A coffee-table book celebrates Michelle Obama’s sense of fashion.
Illustrated with hundreds of full-color photographs, Obama’s chatty latest book begins with some school portraits from the author’s childhood in Chicago and fond memories of back-to-school shopping at Sears, then jumps into the intricacies of clothing oneself as the spouse of a presidential candidate and as the first lady. “People looked forward to the outfits, and once I got their attention, they listened to what I had to say. This is the soft power of fashion,” she says. Obama is grateful and frank about all the help she got along the way, and the volume includes a long section written by her primary wardrobe stylist, Koop—28 years old when she first took the job—and shorter sections by makeup artists and several hair stylists, who worked with wigs and hair extensions as Obama transitioned back to her natural hair, and grew out her bangs, at the end of her husband’s second term.

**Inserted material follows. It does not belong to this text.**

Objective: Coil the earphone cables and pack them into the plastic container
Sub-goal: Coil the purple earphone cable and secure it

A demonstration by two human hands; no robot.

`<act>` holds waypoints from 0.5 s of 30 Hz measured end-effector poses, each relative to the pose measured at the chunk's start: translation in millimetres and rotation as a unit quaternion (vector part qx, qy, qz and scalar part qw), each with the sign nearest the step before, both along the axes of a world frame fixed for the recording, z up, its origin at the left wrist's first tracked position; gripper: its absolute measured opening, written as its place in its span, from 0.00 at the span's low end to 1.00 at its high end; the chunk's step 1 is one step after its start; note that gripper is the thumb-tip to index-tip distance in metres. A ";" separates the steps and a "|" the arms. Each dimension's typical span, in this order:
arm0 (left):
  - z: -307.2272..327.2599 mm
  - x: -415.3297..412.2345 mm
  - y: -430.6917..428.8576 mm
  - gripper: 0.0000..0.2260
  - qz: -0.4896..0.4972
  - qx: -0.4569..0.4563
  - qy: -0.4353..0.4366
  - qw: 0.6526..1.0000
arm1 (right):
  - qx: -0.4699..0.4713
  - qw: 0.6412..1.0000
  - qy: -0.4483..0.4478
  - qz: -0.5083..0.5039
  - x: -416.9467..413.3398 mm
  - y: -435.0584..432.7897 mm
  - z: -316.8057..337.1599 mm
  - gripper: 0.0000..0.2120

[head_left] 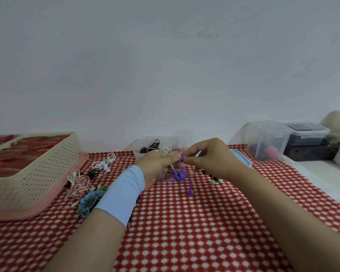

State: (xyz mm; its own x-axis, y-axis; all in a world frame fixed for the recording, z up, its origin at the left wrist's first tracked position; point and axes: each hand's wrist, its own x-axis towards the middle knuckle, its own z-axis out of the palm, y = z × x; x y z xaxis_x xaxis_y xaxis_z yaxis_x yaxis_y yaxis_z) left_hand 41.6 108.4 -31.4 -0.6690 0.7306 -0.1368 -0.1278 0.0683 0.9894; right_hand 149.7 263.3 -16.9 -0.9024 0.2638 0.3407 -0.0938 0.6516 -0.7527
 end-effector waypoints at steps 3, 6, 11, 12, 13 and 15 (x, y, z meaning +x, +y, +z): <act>0.9 1.8 1.2 0.08 0.004 0.006 -0.026 1.000 | 0.039 0.999 0.023 0.000 0.1 -2.2 1.9 0.09; 1.7 0.7 0.0 0.09 0.005 0.003 -0.050 0.999 | 0.050 0.998 0.042 0.003 0.5 -2.2 3.0 0.16; 2.9 0.1 -1.7 0.14 -0.010 0.001 -0.076 0.997 | 0.057 0.998 0.038 -0.003 -0.3 -2.0 3.9 0.16; 3.1 0.4 -1.8 0.11 -0.018 0.008 -0.081 0.997 | 0.052 0.998 0.030 0.002 0.4 -1.7 5.3 0.14; 4.4 1.6 -3.0 0.09 -0.026 0.013 -0.081 0.996 | 0.036 0.999 0.021 0.013 1.5 -1.9 7.1 0.11; 5.0 0.9 -5.9 0.08 -0.027 0.017 -0.065 0.997 | -0.035 0.998 0.000 0.046 3.6 -0.5 9.6 0.06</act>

Many of the designers of the author’s gowns, notably Jason Wu, who designed several of her more striking outfits, also contribute appreciative memories. Besides candid and more formal photographs, the volume features many sketches of her gowns by their designers, closeups on details of those gowns, and magazine covers from Better Homes & Gardens to Vogue. The author writes that as a Black woman, “I was under a particularly white-hot glare, constantly appraised for whether my outfits were ‘acceptable’ and ‘appropriate,’ the color of my skin somehow inviting even more judgment than the color of my dresses.” Overall, though, this is generally a canny, upbeat volume, with little in the way of surprising revelations.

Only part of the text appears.